If a line of the data below contains the string "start", copy it into your answer.

Segment Open

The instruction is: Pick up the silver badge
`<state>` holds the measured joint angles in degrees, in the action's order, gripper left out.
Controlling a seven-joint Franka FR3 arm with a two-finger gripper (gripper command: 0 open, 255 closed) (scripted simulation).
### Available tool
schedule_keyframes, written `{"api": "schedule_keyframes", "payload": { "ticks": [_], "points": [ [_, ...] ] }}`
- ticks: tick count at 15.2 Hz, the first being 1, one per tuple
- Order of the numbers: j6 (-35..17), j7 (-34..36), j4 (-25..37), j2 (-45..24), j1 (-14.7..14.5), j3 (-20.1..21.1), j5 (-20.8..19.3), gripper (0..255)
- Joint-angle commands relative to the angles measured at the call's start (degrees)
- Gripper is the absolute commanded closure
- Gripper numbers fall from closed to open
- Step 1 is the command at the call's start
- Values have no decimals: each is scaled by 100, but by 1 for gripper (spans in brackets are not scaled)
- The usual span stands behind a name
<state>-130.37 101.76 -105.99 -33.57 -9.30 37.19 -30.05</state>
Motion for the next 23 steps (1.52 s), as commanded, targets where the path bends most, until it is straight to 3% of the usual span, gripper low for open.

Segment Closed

## Answer space
- Joint-angle commands relative to the angles measured at the call's start (degrees)
- Step 1 is the command at the call's start

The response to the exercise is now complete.